2. RAGE AGAINST THE MACHINE "Bombtrack"
3. RAGE AGAINST THE MACHINE "Killing In The Name"
4. RAGE AGAINST THE MACHINE "Bullet In The Head"
5. RAGE AGAINST THE MACHINE "Freedom"
Mi sono svegliato quasi di soprassalto stanotte. Sentivo un rumore strano, un misto tra graffi e terra smossa. Eppure la gatta era addormentata sulle mie gambe e secondo il quadro dell’antifurto in casa non si muoveva nulla e non c’erano state manomissioni. Ci ho impiegato un po’ a capire di cosa si trattasse, devo confessarlo. Ma in realtà era davvero semplice. Era una colonna sonora del mio subconscio un po’ burlone che, dopo avere appreso che avremmo recensito “Rage against the machine XX”, giocava al simbolismo evocativo e produceva un rumore fantasioso che evocava il più classico raspare delle unghie sul fondo del barile. Del resto il fantasma degli anni Novanta inizia a essere una presenza inquietante, oggetto di un revival più o meno dichiarato e forse in procinto di esplodere in un futuro non troppo lontano – e vedersi riproporre i Rage Against The Machine con il loro debutto targato 1992 in uno scettico catafratto come me non poteva che sortire pregiudizi nemmeno troppo gratuiti.
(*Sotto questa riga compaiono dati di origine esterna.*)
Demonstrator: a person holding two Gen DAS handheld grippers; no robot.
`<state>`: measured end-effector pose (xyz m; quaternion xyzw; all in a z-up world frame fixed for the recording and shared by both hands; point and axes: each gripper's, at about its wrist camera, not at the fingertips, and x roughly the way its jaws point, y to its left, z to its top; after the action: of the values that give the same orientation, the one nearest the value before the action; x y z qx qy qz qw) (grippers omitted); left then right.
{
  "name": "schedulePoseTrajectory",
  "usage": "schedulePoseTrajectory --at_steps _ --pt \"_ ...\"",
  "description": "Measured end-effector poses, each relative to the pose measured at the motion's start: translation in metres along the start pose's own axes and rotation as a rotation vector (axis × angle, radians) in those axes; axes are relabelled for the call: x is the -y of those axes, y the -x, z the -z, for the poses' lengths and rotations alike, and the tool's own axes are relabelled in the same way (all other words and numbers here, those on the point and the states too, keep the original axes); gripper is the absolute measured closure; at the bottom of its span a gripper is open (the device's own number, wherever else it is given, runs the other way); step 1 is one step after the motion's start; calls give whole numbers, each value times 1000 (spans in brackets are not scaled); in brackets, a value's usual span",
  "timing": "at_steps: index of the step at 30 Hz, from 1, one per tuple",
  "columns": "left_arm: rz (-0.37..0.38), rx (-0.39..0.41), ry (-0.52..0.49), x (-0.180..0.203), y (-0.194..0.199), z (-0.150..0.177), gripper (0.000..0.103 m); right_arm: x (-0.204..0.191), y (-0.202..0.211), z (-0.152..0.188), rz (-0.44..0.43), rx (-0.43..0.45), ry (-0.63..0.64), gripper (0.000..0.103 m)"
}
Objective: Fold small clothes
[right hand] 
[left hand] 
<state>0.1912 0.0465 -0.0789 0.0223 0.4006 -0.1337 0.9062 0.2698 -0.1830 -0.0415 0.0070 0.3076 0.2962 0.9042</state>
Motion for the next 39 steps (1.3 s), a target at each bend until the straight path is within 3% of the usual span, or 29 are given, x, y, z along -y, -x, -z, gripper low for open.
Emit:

Ebbene, mi sbagliavo. Certo, riproporre un disco di 25 anni orsono – per una band che ha più o meno chiaramente fatto intendere di volere continuare a marciare sulla gloria giustamente conquistata, senza pubblicare nuovo materiale – non è un abbrivio che mette di buon umore, ma al netto di queste considerazioni ciò che resta è un disco che è invecchiato decisamente bene. Il funk-rap-alternative-metal di De La Rocha, Morello e compari ha retto bene al passaggio di due decenni e ai vari ricambi generazionali. Chi aveva 20 anni o poco meno nel ’92 molto probabilmente ha vissuto questo debutto come una specie di rivoluzione, la colonna sonora della ribellione al sistema (magari una ribellione che viaggiava un po’ troppo sui binari del sistema, ma sono discorsi vecchi e sterili, entro certi limiti); e chi ha 20 anni ora facilmente se lo godrà per quello che è… un buon disco di rock duro contaminato, una pietra miliare di un genere meticcio e bizzarro, una collezione di 10 brani che nella loro classicità hanno comunque ancora parecchie cartucce da sparare, prima di far ricorso alle armi chimiche della nostalgia.